◆ TASK DESCRIPTION ◆
How many lines in the records below include "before"? Answer with the number only.

* * *

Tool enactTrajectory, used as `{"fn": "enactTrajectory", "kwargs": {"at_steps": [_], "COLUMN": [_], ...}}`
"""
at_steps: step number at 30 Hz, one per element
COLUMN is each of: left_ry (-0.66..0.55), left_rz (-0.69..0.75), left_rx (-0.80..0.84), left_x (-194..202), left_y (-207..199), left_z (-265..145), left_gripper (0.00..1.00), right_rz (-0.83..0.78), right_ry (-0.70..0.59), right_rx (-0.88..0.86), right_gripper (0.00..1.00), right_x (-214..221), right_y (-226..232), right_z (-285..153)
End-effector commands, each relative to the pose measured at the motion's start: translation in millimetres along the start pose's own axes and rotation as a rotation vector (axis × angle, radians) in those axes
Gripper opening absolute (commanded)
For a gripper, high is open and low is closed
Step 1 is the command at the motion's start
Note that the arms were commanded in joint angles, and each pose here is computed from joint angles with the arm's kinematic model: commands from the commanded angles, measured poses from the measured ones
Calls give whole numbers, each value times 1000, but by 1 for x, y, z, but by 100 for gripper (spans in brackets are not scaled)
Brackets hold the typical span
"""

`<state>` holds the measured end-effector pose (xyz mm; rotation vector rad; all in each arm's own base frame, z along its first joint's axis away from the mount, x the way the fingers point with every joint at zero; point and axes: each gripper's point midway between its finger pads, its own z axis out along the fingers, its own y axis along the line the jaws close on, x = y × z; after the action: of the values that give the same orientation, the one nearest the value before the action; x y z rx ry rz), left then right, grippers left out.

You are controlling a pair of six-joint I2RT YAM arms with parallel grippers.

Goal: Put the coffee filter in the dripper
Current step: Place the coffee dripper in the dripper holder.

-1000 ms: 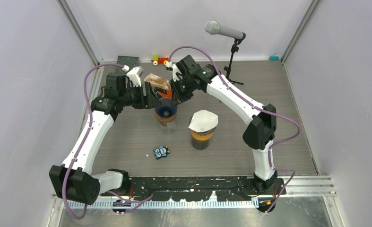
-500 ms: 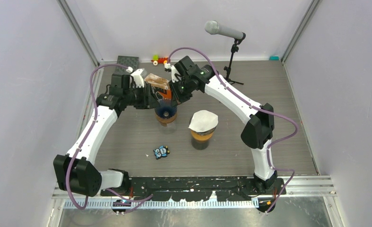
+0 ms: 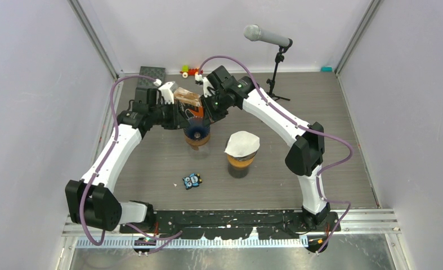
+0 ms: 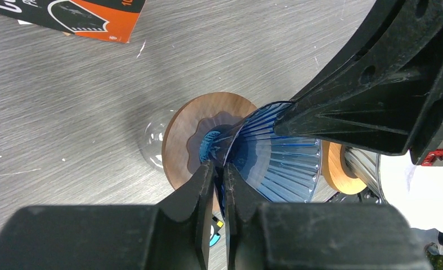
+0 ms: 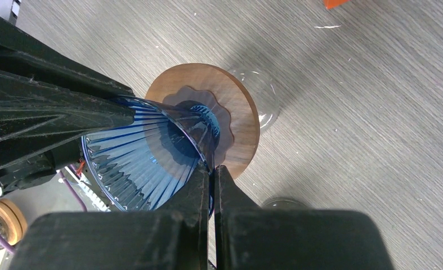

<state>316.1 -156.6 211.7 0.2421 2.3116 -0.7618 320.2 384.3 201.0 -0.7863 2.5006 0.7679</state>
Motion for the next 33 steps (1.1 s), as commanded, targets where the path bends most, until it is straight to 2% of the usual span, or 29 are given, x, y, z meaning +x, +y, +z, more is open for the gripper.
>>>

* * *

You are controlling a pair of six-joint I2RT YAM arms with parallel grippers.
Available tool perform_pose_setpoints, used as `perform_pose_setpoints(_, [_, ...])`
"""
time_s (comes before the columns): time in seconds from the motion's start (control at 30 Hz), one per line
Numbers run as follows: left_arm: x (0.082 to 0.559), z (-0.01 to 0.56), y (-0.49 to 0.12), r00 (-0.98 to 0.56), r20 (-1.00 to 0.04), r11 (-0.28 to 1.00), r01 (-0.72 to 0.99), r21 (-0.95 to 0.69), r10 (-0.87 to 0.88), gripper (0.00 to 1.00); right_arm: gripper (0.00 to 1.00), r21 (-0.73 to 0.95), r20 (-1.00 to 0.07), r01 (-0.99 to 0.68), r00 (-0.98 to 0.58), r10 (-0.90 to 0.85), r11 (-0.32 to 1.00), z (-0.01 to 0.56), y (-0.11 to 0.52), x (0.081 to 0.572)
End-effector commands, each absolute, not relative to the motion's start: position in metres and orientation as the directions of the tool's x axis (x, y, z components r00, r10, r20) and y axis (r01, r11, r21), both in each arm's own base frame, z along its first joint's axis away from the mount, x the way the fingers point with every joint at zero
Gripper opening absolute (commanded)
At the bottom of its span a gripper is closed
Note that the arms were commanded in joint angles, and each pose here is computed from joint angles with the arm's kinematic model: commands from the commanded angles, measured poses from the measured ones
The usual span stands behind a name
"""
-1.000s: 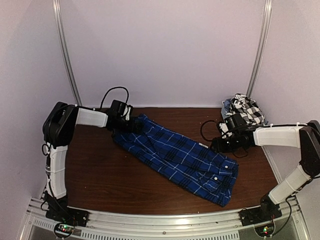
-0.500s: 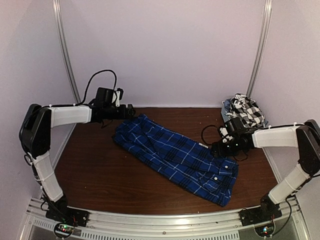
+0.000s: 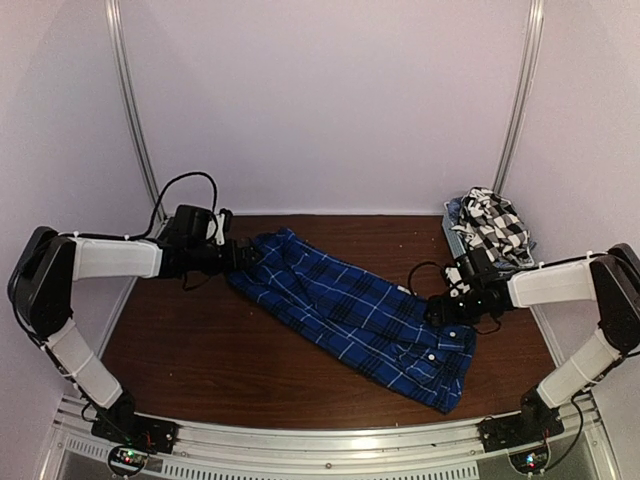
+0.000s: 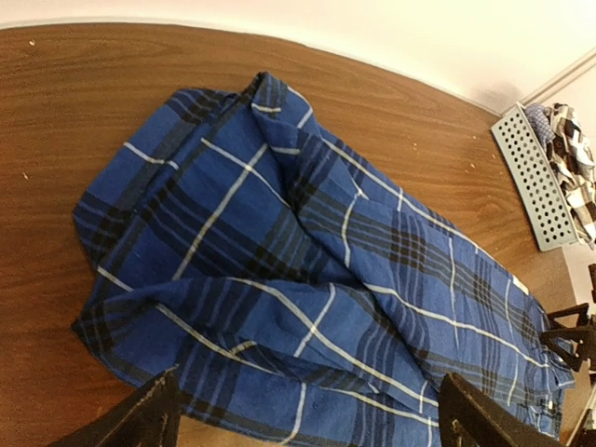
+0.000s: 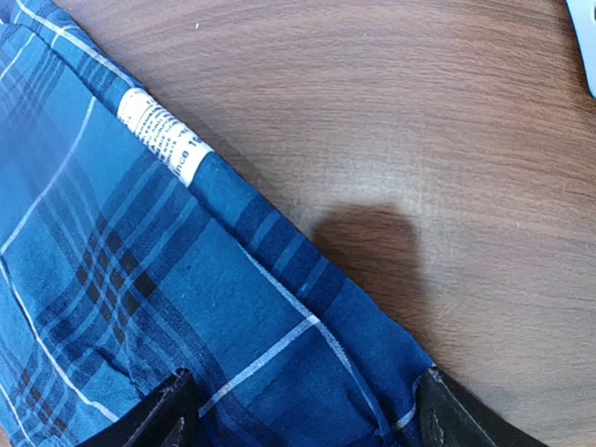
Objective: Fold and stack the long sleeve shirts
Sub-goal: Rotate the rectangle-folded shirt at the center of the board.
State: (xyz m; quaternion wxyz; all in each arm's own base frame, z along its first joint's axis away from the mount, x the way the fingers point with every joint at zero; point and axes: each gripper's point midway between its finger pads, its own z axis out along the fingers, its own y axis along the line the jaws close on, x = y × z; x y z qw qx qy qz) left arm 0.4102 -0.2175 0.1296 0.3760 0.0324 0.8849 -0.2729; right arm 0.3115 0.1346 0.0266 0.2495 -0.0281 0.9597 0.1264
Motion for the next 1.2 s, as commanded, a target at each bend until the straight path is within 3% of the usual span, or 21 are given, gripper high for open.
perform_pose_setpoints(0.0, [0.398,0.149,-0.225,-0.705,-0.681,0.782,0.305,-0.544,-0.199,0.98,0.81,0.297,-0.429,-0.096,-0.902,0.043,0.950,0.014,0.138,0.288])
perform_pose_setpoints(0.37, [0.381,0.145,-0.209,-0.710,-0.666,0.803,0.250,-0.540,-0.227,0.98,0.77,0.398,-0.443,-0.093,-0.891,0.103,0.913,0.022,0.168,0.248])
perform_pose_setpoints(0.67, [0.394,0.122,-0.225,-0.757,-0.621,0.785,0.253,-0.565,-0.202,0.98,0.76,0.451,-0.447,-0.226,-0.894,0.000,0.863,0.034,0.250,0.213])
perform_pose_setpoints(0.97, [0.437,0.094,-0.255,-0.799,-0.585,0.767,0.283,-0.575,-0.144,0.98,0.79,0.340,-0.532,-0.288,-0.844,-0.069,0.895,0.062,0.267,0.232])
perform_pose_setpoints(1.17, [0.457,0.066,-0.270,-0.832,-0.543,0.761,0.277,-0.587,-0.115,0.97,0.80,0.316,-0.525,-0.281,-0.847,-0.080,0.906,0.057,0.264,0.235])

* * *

◆ EXERCISE RESULT ◆
2